Please do not become frustrated, I know that I can be a very difficult learner, please try to bear with me here:

while what you explained about benzene is correct, and the response is appreciated, it's not the issue here, I know I do not do a very good job of articulating these concepts, and for that I apologize...I will try to be a clear as possible.

( though I want to explain the bonds in benzene real quick, pay no mind to it as it is not related, though I felt I should explain:

So for benzene, there are 9 single sigma bonds and three double bonds using pi bonds I know that every carbon to hydrogen bond is a single covalent bond, which makes 6 sigma bonds, as for the carbon to carbon bonds each single bond is a sigma bond, and each double bond is one sigma and one pi...and so on, I'm fairly sure my understanding of benzene is ok. )

This is only an issue if you are working with both 2 and 5 substituted and 3 and 6 substituted (alpha-methyl)-phenethylamines on paper an have difficulty distinguishing which was meant to be represented...you can not have two numbers for the same carbon atom, and that's exactly how things appear as a result of rotating the non-planar molecule on its axis.

My issue is how would I know that the methoxy substitutions were intended to be represented at carbon 2 and 5 and not carbon atoms 3 and 6?

Like I said, both depictions are correct, the molecule is not planar, and can be rotated on its axis, if you take a 2,5-dimethoxy-4-x-phenethylamine molecule in a 3-D model and rotate it on its axis, the carbon atoms at 2 and 5 will appear to move to positions 3 and 6, both depictions are correct, but since you can not have two numbers for the same carbon atom you would need a method of being able to identify the orientation in space of the molecule so you would know that the substitutions were intended to be at 2 and 5 and not 3 and 6.

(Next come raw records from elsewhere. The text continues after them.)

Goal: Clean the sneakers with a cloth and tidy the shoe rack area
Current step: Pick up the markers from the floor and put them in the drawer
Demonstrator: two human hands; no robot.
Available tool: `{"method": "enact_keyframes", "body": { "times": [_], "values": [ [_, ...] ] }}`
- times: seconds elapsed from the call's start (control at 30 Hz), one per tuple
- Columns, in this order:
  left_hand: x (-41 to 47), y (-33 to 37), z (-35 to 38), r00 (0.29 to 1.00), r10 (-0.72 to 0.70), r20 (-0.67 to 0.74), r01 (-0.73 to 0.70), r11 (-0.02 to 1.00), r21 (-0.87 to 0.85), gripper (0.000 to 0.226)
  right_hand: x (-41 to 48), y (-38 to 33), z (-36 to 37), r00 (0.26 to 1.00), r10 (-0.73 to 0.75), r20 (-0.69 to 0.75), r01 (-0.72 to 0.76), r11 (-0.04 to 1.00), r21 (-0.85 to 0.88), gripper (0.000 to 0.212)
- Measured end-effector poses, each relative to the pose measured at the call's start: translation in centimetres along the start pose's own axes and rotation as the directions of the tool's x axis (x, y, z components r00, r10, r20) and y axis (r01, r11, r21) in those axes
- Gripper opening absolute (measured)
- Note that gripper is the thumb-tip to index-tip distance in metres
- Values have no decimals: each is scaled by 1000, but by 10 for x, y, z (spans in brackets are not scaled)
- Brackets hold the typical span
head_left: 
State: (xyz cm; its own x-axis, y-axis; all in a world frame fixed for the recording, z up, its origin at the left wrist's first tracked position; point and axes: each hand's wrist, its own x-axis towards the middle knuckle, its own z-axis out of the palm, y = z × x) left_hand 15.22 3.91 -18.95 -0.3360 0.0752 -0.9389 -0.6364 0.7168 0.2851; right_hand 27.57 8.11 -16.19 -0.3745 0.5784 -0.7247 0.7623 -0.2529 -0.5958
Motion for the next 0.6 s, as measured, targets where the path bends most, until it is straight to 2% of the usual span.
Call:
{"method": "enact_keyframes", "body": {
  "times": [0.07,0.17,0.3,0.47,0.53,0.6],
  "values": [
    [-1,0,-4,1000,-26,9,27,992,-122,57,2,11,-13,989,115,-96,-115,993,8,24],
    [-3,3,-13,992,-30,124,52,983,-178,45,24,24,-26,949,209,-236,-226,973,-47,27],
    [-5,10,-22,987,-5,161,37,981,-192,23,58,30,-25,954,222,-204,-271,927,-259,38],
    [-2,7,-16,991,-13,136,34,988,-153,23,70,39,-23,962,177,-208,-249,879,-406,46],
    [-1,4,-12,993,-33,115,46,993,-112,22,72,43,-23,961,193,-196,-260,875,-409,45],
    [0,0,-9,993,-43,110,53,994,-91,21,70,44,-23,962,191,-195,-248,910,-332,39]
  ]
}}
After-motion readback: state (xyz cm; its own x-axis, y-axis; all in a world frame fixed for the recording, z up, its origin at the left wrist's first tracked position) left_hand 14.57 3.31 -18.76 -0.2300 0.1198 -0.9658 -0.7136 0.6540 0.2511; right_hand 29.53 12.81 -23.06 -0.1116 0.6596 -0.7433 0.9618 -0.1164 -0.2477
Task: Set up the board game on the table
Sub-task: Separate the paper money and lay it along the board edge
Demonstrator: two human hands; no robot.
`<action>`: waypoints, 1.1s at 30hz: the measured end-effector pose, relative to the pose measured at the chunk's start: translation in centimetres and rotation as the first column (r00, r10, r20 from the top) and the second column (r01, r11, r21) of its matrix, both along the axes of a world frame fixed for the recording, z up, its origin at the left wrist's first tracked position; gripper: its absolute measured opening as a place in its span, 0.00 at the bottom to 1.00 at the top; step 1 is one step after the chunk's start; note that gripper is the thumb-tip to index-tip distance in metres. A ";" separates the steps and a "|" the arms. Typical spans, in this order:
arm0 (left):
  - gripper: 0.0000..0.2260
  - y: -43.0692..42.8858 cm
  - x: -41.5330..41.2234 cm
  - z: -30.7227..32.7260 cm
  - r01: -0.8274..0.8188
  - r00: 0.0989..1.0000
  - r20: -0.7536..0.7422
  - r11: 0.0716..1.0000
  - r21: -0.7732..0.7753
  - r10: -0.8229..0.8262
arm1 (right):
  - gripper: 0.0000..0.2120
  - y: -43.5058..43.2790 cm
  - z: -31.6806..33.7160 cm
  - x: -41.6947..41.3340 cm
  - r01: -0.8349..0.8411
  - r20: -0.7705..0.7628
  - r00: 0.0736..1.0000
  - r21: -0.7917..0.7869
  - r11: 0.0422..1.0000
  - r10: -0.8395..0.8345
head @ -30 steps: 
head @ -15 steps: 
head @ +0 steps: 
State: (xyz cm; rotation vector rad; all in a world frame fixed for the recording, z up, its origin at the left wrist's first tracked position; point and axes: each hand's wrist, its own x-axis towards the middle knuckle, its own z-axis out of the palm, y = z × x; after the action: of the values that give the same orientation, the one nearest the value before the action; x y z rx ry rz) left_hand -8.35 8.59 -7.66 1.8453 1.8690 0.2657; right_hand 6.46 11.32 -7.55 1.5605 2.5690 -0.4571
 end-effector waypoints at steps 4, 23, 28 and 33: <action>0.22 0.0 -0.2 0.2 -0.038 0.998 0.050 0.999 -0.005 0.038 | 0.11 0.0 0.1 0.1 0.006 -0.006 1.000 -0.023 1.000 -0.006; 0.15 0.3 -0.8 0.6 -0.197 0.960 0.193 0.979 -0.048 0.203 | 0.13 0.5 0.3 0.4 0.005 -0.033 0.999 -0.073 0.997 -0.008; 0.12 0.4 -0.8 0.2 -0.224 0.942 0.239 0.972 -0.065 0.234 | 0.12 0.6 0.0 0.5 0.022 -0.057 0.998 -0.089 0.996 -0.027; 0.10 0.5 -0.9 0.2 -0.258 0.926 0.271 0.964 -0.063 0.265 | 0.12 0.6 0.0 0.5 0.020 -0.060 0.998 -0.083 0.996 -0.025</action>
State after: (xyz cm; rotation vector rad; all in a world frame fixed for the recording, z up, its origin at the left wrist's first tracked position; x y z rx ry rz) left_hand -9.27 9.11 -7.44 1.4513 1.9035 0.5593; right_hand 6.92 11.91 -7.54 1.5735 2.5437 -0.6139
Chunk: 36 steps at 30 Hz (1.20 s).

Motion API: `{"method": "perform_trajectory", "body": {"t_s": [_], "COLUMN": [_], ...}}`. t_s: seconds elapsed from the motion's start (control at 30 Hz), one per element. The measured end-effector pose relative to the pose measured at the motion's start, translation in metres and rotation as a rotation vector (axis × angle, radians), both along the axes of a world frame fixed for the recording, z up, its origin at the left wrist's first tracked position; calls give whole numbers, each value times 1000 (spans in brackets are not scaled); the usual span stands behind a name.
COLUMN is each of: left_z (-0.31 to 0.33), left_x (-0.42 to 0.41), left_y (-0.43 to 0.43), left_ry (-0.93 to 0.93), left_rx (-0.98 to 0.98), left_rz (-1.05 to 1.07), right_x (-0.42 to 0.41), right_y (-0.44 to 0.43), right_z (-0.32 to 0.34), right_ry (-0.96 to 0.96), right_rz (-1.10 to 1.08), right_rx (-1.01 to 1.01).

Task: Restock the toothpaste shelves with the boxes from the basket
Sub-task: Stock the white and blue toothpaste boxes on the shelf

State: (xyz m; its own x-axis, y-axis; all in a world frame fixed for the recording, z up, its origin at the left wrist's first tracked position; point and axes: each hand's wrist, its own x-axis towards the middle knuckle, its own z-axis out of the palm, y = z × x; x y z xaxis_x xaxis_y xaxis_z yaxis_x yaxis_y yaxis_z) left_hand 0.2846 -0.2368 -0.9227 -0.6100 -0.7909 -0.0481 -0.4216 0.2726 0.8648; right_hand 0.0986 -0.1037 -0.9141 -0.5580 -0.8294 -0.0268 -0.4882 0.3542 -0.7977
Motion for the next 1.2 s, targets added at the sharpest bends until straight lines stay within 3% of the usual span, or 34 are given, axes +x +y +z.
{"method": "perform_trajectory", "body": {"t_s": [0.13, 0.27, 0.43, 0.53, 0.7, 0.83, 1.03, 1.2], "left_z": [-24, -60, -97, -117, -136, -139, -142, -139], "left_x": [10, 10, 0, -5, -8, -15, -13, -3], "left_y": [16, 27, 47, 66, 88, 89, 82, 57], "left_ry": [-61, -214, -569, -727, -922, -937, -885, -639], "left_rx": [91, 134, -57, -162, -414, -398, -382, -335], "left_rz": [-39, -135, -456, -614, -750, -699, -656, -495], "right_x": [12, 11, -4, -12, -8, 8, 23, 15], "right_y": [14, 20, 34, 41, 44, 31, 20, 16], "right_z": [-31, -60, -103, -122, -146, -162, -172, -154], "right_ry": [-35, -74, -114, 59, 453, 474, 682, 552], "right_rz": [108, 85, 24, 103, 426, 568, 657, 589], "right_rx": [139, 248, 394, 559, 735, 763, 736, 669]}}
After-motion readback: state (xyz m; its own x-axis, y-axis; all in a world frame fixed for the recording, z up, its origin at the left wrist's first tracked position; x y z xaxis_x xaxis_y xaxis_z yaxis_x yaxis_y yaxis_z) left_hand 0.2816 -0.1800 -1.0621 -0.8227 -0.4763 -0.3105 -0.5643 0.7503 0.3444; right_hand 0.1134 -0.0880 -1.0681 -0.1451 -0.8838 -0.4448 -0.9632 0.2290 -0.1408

When the molecule is rotated on its axis in a 3-D model, you will notice that as the methoxy substitutions appear to move to positions 3 and 6, the orientation of the double bonds also seem to be in opposite orientation.

So in this image: KINDLE_CAMERA_1475500477000.jpg - 225kB you will notice that you can distinguish the two correct orientations of 2,5-dimethoxy-4-x-amphetamine from the representation of a molecule where the methoxy groupings are intended to be at 3 and 6 by the orientation of the double bonds in the benzene ring.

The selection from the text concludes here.